Two things: Extension methods and nested closures. They should cover all your extensibility and intellisense clarity needs.


If you're interested, here's a couple of tips from my experience building Fluent NHibernate.

Method chaining should be kept to a minimum. It leads to dead-ending and an indefinite end to the call-chain, among other things. Prefer nested closures.

For example, dead-ending:

Database
  .ConnectionString
    .User("name")
    .Password("xxx")
  .Timeout(100) // not possible

You can't get back to the Database chain once you've entered the ConnectionString chain, because there's no way back up with all the connection-string related methods returning an instance of ConnectionString.

You could rewrite it with a definite-end method, but they're ugly.

Database
  .ConnectionString
    .User("name")
    .Pass("xxx")
    .Done()
  .Timeout(100)

Where in this case, Done would return the Database instance, returning you to the primary chain.
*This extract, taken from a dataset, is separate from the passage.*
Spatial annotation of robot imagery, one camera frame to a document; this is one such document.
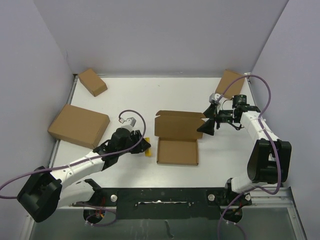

Again, ugly.

As suggested, prefer nested closures.

Database
  .ConnectionString(cs =>
    cs.User("name");
      .Pass("xxx"))
  .Timeout(100);

That pretty much covers your intellisense issues, as closures are fairly self-contained. Your top-level object will only contain the methods that take closures, and those closures only contain the methods specific to that operation. Extensibility is also easy here, because you can add extension methods just to the types that are exposed inside the closures.

You should also be aware to not try to make your fluent interface read like english. UseThis.And.Do.That.With.This.BecauseOf.That chains only serve to complicate your interface when the verbs would suffice.

Database
  .Using.Driver<DatabaseDriver>()
  .And.Using.Dialect<SQL>()
  .If.IsTrue(someBool)

Versus:

Database
  .Driver<DatabaseDriver>()
  .Dialect<SQL>()
  .If(someBool)

Discoverability in intellisense is reduced, because people tend to look for the verb and fail to find it. An example of this from FNH would be the WithTableName method, where people tend to look for the word table and not find it because the method starts with with.

Your interface also becomes more difficult to use for non-native english language speakers. While most non-native speakers will know the technical terms for what they're looking for, the extra words may not be clear to them.